▶ TASK GOAL
I would like you to restate each record word for word.

Collection entries
*** Begin section ***
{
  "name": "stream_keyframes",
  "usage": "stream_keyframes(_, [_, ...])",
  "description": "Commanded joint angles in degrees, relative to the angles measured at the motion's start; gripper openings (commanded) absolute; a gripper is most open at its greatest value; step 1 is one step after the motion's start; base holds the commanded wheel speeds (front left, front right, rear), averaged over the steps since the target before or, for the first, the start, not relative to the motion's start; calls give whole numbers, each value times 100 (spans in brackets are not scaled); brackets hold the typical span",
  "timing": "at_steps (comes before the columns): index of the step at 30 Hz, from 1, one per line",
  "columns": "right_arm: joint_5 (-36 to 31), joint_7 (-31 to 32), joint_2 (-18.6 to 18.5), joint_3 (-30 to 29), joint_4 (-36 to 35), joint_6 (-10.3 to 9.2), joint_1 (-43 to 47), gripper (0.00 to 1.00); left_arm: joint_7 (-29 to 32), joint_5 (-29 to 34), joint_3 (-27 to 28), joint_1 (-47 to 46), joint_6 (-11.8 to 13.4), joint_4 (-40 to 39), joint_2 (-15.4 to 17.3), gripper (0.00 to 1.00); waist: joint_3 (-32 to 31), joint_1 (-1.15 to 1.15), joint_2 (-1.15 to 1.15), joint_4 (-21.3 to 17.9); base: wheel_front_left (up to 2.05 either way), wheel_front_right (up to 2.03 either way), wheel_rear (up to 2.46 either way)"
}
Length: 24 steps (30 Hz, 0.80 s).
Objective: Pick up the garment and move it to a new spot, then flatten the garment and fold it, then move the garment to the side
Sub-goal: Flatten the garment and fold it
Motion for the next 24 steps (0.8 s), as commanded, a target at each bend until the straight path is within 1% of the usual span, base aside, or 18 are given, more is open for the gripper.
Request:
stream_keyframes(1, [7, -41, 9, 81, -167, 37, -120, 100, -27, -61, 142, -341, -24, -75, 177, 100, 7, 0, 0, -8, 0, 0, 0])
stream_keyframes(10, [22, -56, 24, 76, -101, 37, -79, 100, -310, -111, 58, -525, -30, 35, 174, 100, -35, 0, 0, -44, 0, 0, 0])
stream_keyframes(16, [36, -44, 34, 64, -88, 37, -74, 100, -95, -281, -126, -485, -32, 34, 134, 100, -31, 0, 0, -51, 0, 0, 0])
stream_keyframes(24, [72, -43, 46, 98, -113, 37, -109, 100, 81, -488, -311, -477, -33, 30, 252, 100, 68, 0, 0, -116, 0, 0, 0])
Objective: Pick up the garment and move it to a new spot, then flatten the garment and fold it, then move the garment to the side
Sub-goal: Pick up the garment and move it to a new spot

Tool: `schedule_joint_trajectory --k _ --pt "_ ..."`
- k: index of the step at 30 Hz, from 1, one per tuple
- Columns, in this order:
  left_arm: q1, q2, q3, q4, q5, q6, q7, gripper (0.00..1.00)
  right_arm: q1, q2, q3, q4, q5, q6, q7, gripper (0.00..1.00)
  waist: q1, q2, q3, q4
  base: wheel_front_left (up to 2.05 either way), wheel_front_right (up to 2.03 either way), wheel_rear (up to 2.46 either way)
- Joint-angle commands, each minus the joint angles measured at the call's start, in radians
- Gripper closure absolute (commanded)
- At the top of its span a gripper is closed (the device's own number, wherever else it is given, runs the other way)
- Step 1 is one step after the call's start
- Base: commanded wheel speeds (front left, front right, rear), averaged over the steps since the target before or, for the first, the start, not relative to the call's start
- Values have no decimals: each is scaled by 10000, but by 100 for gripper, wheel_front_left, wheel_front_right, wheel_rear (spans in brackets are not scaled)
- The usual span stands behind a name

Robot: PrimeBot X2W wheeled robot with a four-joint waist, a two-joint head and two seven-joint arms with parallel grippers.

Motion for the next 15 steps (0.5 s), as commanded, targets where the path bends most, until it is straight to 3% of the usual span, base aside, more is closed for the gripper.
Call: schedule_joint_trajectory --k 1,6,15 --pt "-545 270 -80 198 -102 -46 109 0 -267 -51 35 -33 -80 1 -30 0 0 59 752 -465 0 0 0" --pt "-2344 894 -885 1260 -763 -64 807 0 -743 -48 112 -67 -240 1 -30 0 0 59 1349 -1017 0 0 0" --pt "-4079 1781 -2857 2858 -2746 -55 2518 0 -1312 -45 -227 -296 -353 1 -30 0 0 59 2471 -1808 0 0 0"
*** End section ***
▶ TASK OUTPUT
{
  "name": "stream_keyframes",
  "usage": "stream_keyframes(_, [_, ...])",
  "description": "Commanded joint angles in degrees, relative to the angles measured at the motion's start; gripper openings (commanded) absolute; a gripper is most open at its greatest value; step 1 is one step after the motion's start; base holds the commanded wheel speeds (front left, front right, rear), averaged over the steps since the target before or, for the first, the start, not relative to the motion's start; calls give whole numbers, each value times 100 (spans in brackets are not scaled); brackets hold the typical span",
  "timing": "at_steps (comes before the columns): index of the step at 30 Hz, from 1, one per line",
  "columns": "right_arm: joint_5 (-36 to 31), joint_7 (-31 to 32), joint_2 (-18.6 to 18.5), joint_3 (-30 to 29), joint_4 (-36 to 35), joint_6 (-10.3 to 9.2), joint_1 (-43 to 47), gripper (0.00 to 1.00); left_arm: joint_7 (-29 to 32), joint_5 (-29 to 34), joint_3 (-27 to 28), joint_1 (-47 to 46), joint_6 (-11.8 to 13.4), joint_4 (-40 to 39), joint_2 (-15.4 to 17.3), gripper (0.00 to 1.00); waist: joint_3 (-32 to 31), joint_1 (-1.15 to 1.15), joint_2 (-1.15 to 1.15), joint_4 (-21.3 to 17.9); base: wheel_front_left (up to 2.05 either way), wheel_front_right (up to 2.03 either way), wheel_rear (up to 2.46 either way)"
}
Length: 24 steps (30 Hz, 0.80 s).
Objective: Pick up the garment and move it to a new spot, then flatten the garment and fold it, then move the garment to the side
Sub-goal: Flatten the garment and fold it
Motion for the next 24 steps (0.8 s), as commanded, a target at each bend until the straight path is within 1% of the usual span, base aside, or 18 are given, more is open for the gripper.
Request:
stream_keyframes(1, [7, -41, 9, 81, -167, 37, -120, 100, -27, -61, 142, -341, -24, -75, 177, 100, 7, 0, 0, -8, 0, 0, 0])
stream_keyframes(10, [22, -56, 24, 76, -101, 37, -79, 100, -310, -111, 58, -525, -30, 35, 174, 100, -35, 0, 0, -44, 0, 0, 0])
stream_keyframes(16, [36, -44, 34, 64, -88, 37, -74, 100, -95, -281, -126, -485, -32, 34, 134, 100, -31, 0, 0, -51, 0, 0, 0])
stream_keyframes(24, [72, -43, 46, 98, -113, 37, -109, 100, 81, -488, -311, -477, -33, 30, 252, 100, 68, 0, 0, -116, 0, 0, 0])
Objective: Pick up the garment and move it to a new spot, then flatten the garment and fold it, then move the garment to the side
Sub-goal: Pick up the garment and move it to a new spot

Tool: `schedule_joint_trajectory --k _ --pt "_ ..."`
- k: index of the step at 30 Hz, from 1, one per tuple
- Columns, in this order:
  left_arm: q1, q2, q3, q4, q5, q6, q7, gripper (0.00..1.00)
  right_arm: q1, q2, q3, q4, q5, q6, q7, gripper (0.00..1.00)
  waist: q1, q2, q3, q4
  base: wheel_front_left (up to 2.05 either way), wheel_front_right (up to 2.03 either way), wheel_rear (up to 2.46 either way)
- Joint-angle commands, each minus the joint angles measured at the call's start, in radians
- Gripper closure absolute (commanded)
- At the top of its span a gripper is closed (the device's own number, wherever else it is given, runs the other way)
- Step 1 is one step after the call's start
- Base: commanded wheel speeds (front left, front right, rear), averaged over the steps since the target before or, for the first, the start, not relative to the call's start
- Values have no decimals: each is scaled by 10000, but by 100 for gripper, wheel_front_left, wheel_front_right, wheel_rear (spans in brackets are not scaled)
- The usual span stands behind a name

Robot: PrimeBot X2W wheeled robot with a four-joint waist, a two-joint head and two seven-joint arms with parallel grippers.

Motion for the next 15 steps (0.5 s), as commanded, targets where the path bends most, until it is straight to 3% of the usual span, base aside, more is closed for the gripper.
Call: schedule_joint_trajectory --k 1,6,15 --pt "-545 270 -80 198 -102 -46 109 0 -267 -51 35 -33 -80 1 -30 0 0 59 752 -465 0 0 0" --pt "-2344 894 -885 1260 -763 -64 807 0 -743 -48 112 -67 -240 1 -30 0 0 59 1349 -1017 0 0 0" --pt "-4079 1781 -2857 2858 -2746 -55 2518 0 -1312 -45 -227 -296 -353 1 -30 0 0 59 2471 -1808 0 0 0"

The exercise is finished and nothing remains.